The second bit of advice about not talking to “half empty” types is good, but hard to do, as they are everywhere. They are friends, family, co-workers, etc. Even a friendly cabbie for a trip to the airport, which I personally experienced, can be considered a “half empty” type. None of these people mean any harm, but most have no idea what is really transpiring or how it is occurring, thus they are panicking.
However, “Half empty” types are good for one thing. When enough of these types pop-up, especially ones that never pay attention to the market, like my cabbie, they can be good contrary indicators (see bottom for definition). The most famous example of this was Joe Kennedy pulling his money out of the market before the 1929 crash, because a shoe shine boy gave him a stock tip. Joe figured if someone this far removed from the market was excited about the market; it had to be nearing a high. This can be used at the bottom too.
For me the final bit of advice from Mr. Ferris’s post is the hardest to do. I want to run out and put all of my cash on a couple stocks that have been housed by this brutal market and watch my wealth explode over the next few years. The problem with this strategy is we might not be the true bottom and/or I might be picking a company that will fail. So, to lower my risk, I will be slowly getting in as the market goes down, but not all in one company. I will probably invest in 5-10 companies leaning towards the low end. I might even end up putting money in as it goes up, if I don’t get it all in at the bottom. My current plan is to put small chunks of cash (5-10%) in at good investment points. This week might be a good place to start. Especially, after the market fell below 8,600 today.
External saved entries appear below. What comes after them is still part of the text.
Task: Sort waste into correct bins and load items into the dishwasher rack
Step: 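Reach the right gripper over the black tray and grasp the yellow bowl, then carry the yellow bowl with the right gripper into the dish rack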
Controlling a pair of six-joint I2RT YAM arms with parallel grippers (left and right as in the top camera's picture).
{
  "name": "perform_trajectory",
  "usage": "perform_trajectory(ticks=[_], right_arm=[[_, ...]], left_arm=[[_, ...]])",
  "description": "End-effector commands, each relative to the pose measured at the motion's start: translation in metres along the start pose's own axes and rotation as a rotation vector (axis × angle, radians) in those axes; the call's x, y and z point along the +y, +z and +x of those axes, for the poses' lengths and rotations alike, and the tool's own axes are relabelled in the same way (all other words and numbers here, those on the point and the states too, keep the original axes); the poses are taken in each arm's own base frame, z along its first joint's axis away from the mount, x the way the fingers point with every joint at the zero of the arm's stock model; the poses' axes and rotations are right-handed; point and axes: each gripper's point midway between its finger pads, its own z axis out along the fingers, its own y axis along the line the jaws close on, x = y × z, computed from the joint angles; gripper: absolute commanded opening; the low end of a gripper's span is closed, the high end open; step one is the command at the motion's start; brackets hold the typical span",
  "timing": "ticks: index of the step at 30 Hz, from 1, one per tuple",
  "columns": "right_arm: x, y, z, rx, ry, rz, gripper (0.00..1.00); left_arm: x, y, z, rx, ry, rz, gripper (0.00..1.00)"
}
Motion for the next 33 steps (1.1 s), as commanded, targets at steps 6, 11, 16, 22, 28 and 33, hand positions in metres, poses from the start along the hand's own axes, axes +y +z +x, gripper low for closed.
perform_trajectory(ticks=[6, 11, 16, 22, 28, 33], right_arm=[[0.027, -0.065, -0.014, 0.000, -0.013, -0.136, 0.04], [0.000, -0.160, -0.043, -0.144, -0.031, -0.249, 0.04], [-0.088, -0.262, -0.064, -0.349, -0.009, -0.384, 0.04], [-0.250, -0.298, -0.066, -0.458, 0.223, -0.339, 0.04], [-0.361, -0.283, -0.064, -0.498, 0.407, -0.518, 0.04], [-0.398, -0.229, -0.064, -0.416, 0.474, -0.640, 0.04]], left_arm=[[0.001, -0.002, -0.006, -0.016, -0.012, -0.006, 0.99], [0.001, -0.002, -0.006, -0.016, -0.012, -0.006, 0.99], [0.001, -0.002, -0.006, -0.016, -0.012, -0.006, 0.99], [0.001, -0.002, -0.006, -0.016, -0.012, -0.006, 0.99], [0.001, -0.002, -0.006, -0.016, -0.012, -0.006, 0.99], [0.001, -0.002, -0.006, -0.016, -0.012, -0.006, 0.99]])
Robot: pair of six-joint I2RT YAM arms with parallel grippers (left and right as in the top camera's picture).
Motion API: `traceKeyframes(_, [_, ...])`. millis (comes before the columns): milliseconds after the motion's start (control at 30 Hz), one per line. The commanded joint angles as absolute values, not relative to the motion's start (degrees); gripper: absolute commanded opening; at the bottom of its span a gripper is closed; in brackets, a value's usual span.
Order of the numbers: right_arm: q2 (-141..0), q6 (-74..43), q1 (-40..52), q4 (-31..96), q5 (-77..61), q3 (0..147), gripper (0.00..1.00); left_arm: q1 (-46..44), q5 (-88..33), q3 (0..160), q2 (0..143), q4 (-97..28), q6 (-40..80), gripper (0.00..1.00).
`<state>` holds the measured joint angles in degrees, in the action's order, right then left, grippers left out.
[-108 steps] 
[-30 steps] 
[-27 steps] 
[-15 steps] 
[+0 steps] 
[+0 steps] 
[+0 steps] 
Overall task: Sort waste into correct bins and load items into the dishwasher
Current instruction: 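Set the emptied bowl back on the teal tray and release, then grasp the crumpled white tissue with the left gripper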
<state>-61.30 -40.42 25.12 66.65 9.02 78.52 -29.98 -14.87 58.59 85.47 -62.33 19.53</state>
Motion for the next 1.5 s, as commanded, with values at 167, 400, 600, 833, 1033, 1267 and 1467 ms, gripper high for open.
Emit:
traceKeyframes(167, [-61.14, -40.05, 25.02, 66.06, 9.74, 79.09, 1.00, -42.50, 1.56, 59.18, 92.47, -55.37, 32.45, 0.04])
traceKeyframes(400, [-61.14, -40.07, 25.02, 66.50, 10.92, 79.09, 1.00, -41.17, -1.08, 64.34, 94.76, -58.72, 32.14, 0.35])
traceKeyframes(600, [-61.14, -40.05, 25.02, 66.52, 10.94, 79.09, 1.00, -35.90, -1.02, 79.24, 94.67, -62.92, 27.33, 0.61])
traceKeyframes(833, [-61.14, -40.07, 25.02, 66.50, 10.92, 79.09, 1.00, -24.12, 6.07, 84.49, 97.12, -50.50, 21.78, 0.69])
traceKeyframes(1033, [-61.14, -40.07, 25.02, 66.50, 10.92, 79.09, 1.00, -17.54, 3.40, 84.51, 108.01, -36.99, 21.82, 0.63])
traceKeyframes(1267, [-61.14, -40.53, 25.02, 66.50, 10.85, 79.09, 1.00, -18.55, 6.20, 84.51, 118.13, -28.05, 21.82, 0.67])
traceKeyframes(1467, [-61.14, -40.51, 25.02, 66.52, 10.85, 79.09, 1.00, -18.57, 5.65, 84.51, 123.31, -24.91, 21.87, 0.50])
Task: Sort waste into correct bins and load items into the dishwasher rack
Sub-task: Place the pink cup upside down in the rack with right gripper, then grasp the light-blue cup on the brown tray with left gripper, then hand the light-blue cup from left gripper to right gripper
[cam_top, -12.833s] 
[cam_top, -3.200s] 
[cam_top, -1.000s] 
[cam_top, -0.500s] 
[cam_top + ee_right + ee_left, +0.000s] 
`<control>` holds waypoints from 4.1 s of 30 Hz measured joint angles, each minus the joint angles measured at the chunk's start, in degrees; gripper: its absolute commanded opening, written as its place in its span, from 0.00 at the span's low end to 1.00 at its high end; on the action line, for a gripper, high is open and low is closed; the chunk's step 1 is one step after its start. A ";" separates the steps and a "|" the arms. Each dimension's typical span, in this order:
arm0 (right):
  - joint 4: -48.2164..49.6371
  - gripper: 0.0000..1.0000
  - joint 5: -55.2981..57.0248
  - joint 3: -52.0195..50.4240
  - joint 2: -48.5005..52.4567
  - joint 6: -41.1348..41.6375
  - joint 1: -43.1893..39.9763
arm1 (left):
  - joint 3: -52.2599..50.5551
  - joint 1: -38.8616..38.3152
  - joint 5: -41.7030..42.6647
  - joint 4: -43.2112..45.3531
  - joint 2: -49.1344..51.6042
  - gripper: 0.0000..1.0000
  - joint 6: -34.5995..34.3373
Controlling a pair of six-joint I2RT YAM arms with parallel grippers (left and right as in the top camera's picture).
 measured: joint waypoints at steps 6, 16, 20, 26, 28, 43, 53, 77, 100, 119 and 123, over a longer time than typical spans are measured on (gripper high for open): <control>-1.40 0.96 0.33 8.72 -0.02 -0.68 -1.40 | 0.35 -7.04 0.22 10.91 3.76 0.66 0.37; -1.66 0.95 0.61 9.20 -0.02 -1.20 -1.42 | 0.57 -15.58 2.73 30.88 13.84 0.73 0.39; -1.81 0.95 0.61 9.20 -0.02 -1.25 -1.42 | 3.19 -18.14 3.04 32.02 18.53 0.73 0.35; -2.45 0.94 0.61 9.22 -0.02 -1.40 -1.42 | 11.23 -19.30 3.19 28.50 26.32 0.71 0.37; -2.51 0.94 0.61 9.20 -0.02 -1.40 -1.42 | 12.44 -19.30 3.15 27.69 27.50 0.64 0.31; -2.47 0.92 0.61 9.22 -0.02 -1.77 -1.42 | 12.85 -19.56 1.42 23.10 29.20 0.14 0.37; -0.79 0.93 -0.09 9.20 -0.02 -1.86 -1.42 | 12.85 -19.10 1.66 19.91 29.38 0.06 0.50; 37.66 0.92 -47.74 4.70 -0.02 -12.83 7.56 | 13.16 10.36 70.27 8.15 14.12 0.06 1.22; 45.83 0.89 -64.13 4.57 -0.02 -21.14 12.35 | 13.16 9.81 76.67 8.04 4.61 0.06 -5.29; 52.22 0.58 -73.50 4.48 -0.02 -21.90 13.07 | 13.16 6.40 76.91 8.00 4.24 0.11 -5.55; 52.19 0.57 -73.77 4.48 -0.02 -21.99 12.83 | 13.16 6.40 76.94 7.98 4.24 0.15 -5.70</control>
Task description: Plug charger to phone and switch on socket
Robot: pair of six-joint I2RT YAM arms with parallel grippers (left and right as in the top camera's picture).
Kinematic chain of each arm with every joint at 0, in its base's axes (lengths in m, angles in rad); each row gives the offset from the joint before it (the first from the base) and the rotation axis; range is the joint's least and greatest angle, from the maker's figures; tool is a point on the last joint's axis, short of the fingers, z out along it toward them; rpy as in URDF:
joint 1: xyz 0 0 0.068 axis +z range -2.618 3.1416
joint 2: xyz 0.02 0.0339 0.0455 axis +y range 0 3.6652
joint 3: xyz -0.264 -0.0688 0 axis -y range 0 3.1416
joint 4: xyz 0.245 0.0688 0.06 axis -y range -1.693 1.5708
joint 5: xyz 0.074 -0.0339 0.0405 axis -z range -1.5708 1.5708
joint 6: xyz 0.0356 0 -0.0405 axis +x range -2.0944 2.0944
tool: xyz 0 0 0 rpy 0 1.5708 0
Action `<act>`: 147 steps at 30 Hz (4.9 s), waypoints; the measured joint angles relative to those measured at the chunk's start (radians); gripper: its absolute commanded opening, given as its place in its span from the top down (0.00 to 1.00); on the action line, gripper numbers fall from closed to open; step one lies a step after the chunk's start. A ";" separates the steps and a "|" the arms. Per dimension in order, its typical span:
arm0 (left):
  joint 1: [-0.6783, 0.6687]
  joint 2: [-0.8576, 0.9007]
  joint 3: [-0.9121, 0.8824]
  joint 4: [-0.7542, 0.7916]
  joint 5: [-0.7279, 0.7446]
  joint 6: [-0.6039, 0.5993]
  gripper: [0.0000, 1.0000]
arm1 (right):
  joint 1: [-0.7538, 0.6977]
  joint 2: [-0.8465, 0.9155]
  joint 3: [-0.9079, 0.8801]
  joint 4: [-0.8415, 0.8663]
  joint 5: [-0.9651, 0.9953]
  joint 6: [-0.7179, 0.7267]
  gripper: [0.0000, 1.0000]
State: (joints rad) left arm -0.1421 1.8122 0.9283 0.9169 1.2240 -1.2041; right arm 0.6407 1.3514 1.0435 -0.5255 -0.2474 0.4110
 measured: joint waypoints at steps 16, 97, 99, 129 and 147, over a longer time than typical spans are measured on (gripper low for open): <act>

Everyone needs to take a deep breath and realize there will be a bottom. Now is not the time to do anything foolish. Markets swing way too high with euphoria and way too low with panic. Pay attention and look for opportunities. Fortunes have just been destroyed, but fortunes are waiting to be made.
Contrary Indicators - Contrary indicators are events whose significance to the market is the opposite of what their most apparent interpretation suggests. A good example is Jim Cramer’s call this week to sell or Time’s Great Depression cover.

I agree! I just finished reading “Irrational Exuberance” and am strangely comforted by the realization that investor psychology plays a huge role in the ups and the downs. I have to believe it’s overreaction to the downside now.
Retired Syd | Oct 10, 2008 | Reply
Disaster is a creation of the mind as influenced by emotional attachment to the staus quo. disaster is a self perpetuating phenomenon.
What we must do is to learn how to think in reverse of the usual negative tendency and to
rebel against disaster oriented thinking as though we are living under a dictatorship trying
to force us into thinking in a self destructive manner. Negative influences should be automatically reacted to with their opposite so as to counteract them. faith in
positive outcomes should become the norm.–Doug
Doug Rosbury | Oct 10, 2008 | Reply
I don’t disagree that we need to think positively, but along with that we need to make real positive changes to our system. Limit sub-prime loans, raise debt to asset ratios for investment banks, give the SEC more resources to enforce current laws and regulations, etc.
I do agree that the disaster mentality has swung to far. We may go down another 1,000 points or so on the DOW, but does any really thing Apple or Microsoft is almost 50% less valuable now than a year ago…no way.